Forward-looking information may in some cases be identified by
words such as “will”, “anticipates”, “expects”, “intends” and
similar expressions suggesting future events or future
performance. Forward-looking statements in this press release
include, but are not limited to, statements regarding: the
uplisting of the Company to Tier 1; the escrow schedule applicable
to the Consideration Shares; the future contributions of the new
directors and officers; the vesting and exercise of the stock
options; the expected use of proceeds of the Financing; the
anticipated date for resumption of trading of the Blue Moon Shares;
the result of the appeal process for Nussir’s operating license;
the statements regarding the advancement of Blue Moon’s three
mining projects by the Company; and Blue Moon’s decision regarding
construction of its projects and the timing thereof.

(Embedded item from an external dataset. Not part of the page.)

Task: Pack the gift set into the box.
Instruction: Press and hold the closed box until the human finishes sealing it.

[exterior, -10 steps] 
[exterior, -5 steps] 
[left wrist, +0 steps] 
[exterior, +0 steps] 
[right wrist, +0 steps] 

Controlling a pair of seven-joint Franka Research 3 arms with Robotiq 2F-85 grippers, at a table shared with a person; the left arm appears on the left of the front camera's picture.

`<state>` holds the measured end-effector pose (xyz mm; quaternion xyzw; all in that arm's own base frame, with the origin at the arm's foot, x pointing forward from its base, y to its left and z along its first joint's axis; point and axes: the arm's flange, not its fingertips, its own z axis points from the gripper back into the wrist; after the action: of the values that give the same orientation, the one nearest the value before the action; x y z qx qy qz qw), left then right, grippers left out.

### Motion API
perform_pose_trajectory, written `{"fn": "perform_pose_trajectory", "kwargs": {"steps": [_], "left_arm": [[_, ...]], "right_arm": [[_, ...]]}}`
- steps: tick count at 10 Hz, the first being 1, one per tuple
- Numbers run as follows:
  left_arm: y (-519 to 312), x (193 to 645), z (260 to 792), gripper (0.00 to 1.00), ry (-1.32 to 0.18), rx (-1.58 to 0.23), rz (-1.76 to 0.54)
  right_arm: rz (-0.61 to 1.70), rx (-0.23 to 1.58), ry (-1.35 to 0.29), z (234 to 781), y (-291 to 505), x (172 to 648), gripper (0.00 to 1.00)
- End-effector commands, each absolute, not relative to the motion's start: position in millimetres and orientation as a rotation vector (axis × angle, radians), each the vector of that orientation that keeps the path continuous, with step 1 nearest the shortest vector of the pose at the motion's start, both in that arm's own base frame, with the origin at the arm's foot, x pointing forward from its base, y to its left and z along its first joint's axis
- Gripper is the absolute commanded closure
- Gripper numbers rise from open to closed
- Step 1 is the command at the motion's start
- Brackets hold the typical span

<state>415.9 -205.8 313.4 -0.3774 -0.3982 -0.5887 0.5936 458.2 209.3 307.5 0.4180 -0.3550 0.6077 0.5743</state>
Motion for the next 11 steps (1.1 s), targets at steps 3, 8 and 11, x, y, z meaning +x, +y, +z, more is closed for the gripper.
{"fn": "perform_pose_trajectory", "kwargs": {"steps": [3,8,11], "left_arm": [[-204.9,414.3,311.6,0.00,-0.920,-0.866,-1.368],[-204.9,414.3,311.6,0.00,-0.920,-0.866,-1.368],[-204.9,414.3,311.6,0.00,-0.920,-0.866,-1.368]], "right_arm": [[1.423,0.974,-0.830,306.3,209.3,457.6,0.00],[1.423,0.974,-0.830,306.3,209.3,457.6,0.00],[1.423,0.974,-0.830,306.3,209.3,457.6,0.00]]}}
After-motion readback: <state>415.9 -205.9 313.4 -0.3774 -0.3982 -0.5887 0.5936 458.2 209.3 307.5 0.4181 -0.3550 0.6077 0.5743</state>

We caution that all forward-looking information
is inherently subject to change and uncertainty and that actual
results may differ materially from those expressed or implied by
the forward-looking information. A number of risks, uncertainties
and other factors could cause actual results and events to differ
materially from those expressed or implied in the forward-looking
information or could cause our current objectives, strategies and
intentions to change, including but not limited to: that the
expectations regarding the new directors’ and officers’ future
contributions to the Company will not be realized; that the stock
options will not vest or be exercised; that the proceeds from the
Financing may be used differently than expected. Accordingly, we
warn investors to exercise caution when considering statements
containing forward-looking information and that it would be
unreasonable to rely on such statements as creating legal rights
regarding our future results or plans. We cannot guarantee that any
forward-looking information will materialize and you are cautioned
not to place undue reliance on this forward-looking information.
Any forward-looking information contained in this news release
represents management’s current expectations and are based on
information currently available to management, and are subject to
change after the date of this news release. We are under no
obligation (and we expressly disclaim any such obligation) to
update or alter any statements containing forward-looking
information, the factors or assumptions underlying them, whether as
a result of new information, future events or otherwise, except as
required by law. All of the forward-looking information in this
news release is qualified by the cautionary statements herein.
Forward-looking information is provided herein
for the purpose of giving information about the director and
officer appointments, the stock option grant and the Financing and
their expected impact. Readers are cautioned that such information
may not be appropriate for other purposes.
A comprehensive discussion of other risks that
impact Blue Moon can also be found in its public reports and
filings which are available at www.sedarplus.ca.